__What is being asked__
Work out how many lines of the listing below hold the word "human", and give that number only.

- - - - -

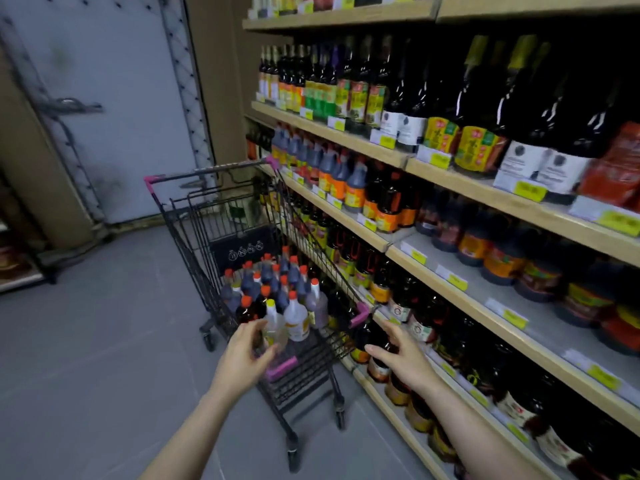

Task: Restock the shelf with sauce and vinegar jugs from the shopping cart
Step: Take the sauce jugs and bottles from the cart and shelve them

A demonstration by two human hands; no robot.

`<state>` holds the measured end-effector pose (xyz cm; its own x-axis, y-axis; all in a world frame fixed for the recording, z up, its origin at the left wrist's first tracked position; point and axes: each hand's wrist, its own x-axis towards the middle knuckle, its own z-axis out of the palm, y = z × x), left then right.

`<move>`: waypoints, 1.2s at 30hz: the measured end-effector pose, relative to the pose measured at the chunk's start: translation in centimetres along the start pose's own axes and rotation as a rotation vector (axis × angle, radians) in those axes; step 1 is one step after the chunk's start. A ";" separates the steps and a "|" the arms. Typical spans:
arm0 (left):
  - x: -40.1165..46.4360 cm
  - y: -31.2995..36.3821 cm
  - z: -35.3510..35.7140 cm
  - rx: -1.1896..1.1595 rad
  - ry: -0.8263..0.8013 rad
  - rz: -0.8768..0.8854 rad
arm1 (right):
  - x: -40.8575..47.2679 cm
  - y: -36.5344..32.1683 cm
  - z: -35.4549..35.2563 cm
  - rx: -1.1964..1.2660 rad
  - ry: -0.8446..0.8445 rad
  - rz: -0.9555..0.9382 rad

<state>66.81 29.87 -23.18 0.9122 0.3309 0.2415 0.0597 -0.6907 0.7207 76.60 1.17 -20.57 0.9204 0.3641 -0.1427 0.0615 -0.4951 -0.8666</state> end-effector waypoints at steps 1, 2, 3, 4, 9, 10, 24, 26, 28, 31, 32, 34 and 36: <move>1.2 -1.0 0.5 0.038 0.001 0.006 | 1.7 0.1 0.4 -0.017 -0.008 0.001; 2.6 -2.3 1.2 0.084 -0.007 0.010 | 3.8 0.4 1.0 -0.022 -0.016 0.010; 4.0 -3.7 1.8 0.127 -0.015 0.013 | 5.7 0.9 1.6 -0.025 -0.017 0.027; 5.5 -5.2 2.5 0.164 -0.021 0.016 | 7.6 1.3 2.2 -0.027 -0.009 0.041; 10.8 -12.0 6.0 0.391 -0.125 0.024 | 16.0 4.8 4.7 -0.119 0.062 0.146; 11.4 -13.1 6.7 0.447 -0.175 0.020 | 17.4 5.6 5.3 -0.148 0.058 0.173; 13.7 -17.4 14.0 0.618 -0.356 0.029 | 27.4 13.9 8.8 -0.722 -0.056 0.273; 14.1 -16.4 15.0 0.607 -0.359 0.013 | 28.4 14.1 8.1 -0.711 -0.045 0.279; 14.6 -15.6 16.1 0.591 -0.360 0.004 | 29.3 14.3 7.5 -0.685 -0.019 0.288; 15.4 -14.4 17.9 0.534 -0.353 0.045 | 30.6 14.5 6.3 -0.636 0.044 0.276; 15.7 -14.0 18.4 0.515 -0.360 0.060 | 31.1 14.6 5.9 -0.623 0.053 0.278; 16.2 -13.5 19.2 0.491 -0.369 0.071 | 31.9 14.8 5.0 -0.617 0.050 0.293; 16.6 -13.4 19.4 0.442 -0.375 0.038 | 32.3 14.9 4.6 -0.621 0.028 0.299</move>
<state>89.05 32.15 -41.42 0.9934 0.1059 -0.0434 0.1145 -0.9270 0.3570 105.47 9.14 -40.32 0.9415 0.1251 -0.3130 0.0058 -0.9345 -0.3560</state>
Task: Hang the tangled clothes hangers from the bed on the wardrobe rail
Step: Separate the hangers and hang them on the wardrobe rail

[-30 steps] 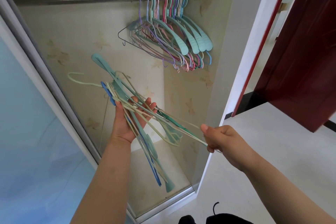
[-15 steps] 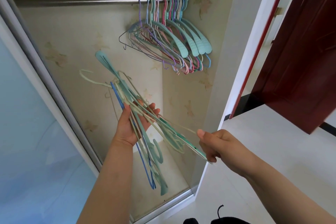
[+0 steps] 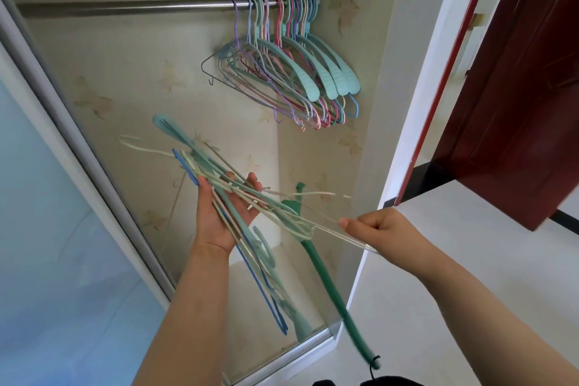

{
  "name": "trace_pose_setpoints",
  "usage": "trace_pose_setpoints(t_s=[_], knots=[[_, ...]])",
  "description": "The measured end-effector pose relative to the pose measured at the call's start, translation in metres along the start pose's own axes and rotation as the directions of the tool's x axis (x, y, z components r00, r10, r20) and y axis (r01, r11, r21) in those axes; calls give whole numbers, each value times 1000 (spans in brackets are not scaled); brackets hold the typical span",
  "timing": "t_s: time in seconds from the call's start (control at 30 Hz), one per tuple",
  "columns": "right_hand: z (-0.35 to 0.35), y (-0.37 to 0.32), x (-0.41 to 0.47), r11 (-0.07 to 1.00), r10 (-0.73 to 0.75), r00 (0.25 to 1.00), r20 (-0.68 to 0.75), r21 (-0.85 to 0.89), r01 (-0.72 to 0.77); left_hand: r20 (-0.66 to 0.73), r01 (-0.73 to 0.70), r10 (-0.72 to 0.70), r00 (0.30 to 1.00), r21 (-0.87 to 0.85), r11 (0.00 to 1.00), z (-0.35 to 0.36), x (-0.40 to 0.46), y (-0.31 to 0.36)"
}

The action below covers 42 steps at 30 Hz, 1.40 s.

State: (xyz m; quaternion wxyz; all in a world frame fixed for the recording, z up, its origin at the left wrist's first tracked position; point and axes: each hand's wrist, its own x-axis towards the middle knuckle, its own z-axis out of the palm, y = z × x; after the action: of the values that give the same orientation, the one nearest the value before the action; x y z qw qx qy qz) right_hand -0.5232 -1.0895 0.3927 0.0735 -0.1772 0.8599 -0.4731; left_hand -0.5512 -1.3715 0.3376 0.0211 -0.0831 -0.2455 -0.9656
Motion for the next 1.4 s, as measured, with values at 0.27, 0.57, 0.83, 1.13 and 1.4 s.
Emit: trace_pose_setpoints(t_s=[0.27, 0.57, 0.83, 1.13, 1.4], knots=[[16, 37, 34, 928, 191, 978, -85, 341, -152, -90, -20, 25, 996, 49, 999, 0, -17, 19], [25, -48, 77, 587, -65, 991, -117, 798, 133, -261, 30, 6, 965, 135, 990, -1, -27, 27], [19, -133, 147, 345, -107, 970, -216, 908, 240, -338, 33, 14, 941, 134, 990, 0, -14, 28], [43, -131, 192, 519, -63, 997, -54, 851, 79, -316, 8, 30, 948, 119, 993, 11, 2, 41], [28, -59, 179, 755, 107, 994, -9, 652, -75, -270, -4, 34, 962, 109, 994, 12, 6, 46]])
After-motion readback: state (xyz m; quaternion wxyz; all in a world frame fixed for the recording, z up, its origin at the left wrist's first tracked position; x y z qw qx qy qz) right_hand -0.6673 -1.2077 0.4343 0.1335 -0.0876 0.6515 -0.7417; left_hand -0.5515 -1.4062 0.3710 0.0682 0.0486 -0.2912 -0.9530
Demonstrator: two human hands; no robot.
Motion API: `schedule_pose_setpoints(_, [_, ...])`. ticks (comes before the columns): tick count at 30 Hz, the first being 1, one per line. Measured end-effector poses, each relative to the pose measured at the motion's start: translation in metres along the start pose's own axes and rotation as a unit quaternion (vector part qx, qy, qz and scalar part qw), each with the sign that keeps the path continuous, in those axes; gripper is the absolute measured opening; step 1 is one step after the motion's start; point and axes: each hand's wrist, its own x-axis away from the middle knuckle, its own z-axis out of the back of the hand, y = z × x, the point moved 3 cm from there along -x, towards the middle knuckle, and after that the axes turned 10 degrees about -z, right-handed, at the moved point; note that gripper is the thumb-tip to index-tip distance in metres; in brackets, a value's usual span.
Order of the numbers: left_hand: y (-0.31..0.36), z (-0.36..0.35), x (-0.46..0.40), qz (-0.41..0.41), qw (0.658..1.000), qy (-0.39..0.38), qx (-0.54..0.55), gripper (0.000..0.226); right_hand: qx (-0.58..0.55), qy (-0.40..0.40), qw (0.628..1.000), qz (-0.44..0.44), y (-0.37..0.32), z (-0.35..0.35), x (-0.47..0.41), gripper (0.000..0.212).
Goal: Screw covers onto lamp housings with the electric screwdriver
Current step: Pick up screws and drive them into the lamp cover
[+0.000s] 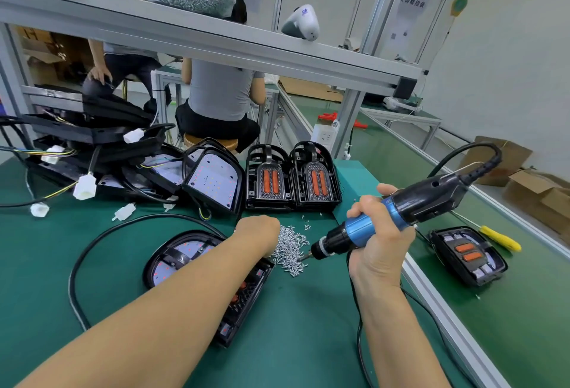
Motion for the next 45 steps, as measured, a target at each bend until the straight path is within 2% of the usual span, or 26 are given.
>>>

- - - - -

__Output of the task__
2